● What to do
Pull every line that includes the word "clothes" from the data.

----------

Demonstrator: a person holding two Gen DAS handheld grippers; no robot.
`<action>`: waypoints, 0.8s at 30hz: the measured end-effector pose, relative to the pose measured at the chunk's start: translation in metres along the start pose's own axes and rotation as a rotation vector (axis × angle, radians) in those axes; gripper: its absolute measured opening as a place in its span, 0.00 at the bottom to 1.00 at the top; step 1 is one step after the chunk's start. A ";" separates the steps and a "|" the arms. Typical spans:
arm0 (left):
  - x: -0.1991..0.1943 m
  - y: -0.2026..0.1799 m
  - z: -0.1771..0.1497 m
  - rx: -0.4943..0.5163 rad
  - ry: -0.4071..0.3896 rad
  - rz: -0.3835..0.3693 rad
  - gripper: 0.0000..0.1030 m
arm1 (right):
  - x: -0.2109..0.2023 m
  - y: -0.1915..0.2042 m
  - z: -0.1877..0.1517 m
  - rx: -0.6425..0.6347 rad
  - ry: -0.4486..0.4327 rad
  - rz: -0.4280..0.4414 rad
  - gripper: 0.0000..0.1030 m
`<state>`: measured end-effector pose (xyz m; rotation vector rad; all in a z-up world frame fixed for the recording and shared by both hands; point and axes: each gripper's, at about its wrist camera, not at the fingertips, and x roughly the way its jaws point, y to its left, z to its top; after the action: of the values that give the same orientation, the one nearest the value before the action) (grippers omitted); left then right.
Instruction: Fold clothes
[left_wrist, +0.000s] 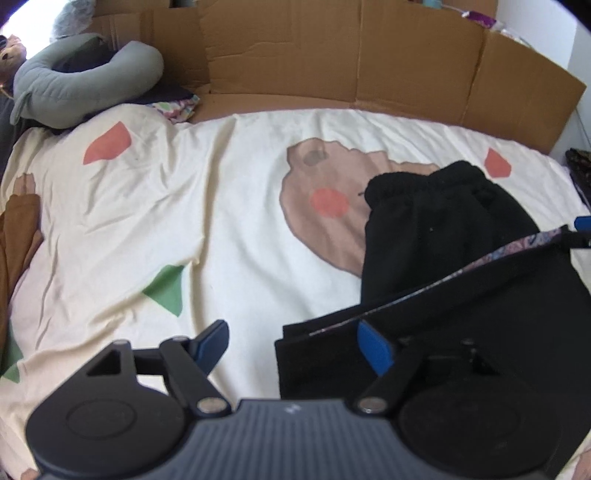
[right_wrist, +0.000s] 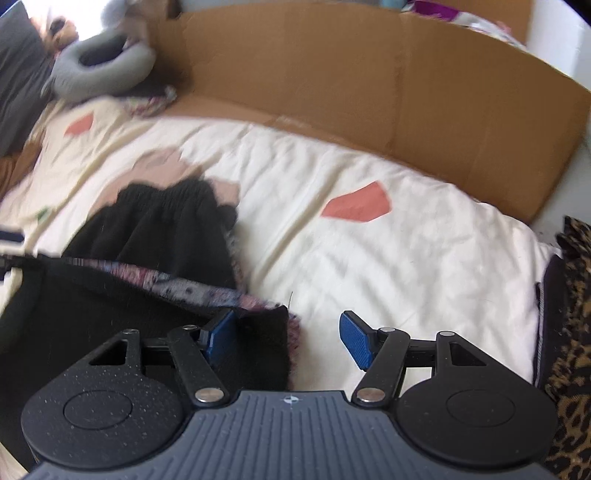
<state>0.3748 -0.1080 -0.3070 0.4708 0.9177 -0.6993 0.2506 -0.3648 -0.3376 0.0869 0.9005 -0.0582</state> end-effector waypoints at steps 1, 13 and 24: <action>-0.002 0.000 -0.001 -0.003 -0.004 -0.008 0.75 | -0.004 -0.004 0.000 0.023 -0.011 0.006 0.66; 0.009 0.002 -0.018 -0.023 -0.003 -0.045 0.55 | 0.012 -0.003 -0.014 0.018 0.046 0.114 0.40; 0.002 -0.001 -0.008 -0.004 -0.069 -0.017 0.03 | 0.008 -0.004 -0.010 0.009 -0.009 0.091 0.03</action>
<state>0.3700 -0.1039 -0.3129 0.4338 0.8590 -0.7248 0.2479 -0.3679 -0.3501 0.1354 0.8867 0.0219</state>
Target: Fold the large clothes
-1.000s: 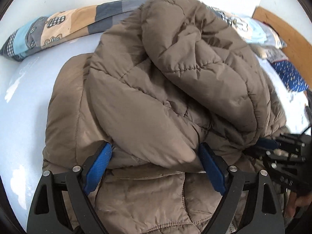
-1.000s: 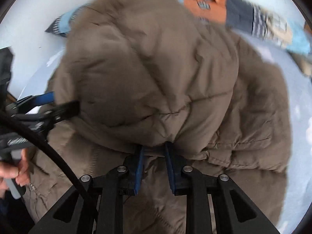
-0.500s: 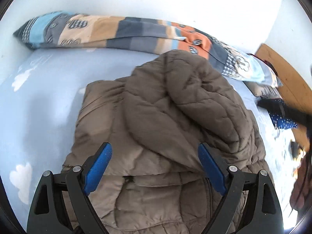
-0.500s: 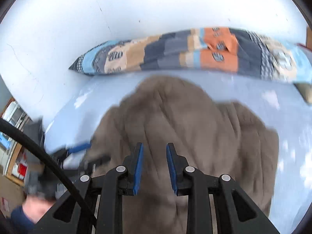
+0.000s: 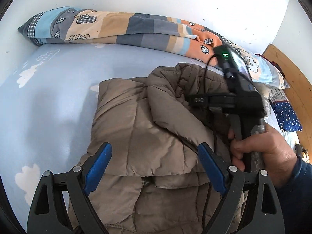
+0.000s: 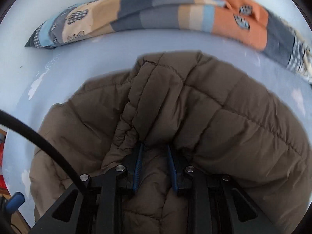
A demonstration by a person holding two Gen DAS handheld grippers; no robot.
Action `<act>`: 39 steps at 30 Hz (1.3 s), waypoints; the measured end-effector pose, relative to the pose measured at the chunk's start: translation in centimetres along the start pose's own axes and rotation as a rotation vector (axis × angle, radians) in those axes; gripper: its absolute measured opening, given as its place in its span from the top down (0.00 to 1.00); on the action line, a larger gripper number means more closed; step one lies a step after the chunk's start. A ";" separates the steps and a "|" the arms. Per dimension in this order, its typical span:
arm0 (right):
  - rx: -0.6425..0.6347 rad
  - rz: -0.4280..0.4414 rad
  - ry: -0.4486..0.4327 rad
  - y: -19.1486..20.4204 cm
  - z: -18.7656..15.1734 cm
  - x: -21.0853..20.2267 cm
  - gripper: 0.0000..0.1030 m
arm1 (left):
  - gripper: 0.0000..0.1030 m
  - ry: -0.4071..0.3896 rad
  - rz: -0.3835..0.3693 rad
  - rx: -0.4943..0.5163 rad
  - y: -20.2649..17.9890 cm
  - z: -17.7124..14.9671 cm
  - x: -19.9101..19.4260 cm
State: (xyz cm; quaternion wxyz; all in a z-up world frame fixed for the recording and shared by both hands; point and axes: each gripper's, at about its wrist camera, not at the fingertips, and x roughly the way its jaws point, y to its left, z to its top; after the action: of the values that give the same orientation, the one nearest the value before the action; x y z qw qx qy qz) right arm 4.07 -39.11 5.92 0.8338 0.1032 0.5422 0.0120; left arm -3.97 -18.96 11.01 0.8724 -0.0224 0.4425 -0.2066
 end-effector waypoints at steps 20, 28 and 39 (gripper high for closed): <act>-0.006 0.008 -0.103 -6.2 -11.1 -10.8 0.72 | 0.13 -0.013 -0.025 0.108 -4.7 -1.3 2.9; 0.025 0.004 -0.099 -7.5 -12.8 -7.6 0.72 | 0.12 0.075 0.059 0.146 -4.9 -1.9 6.2; 0.039 0.096 -0.203 -6.7 -18.9 -20.1 0.52 | 0.12 -0.118 -0.021 0.158 -4.8 -2.2 -4.3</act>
State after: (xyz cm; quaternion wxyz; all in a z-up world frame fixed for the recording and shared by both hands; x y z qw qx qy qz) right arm -21.94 -45.26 15.41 0.8808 0.1459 0.4495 0.0307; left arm -9.64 -21.41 14.03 0.8938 0.0297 0.3723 -0.2482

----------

● Exercise response
Instruction: Fold clothes
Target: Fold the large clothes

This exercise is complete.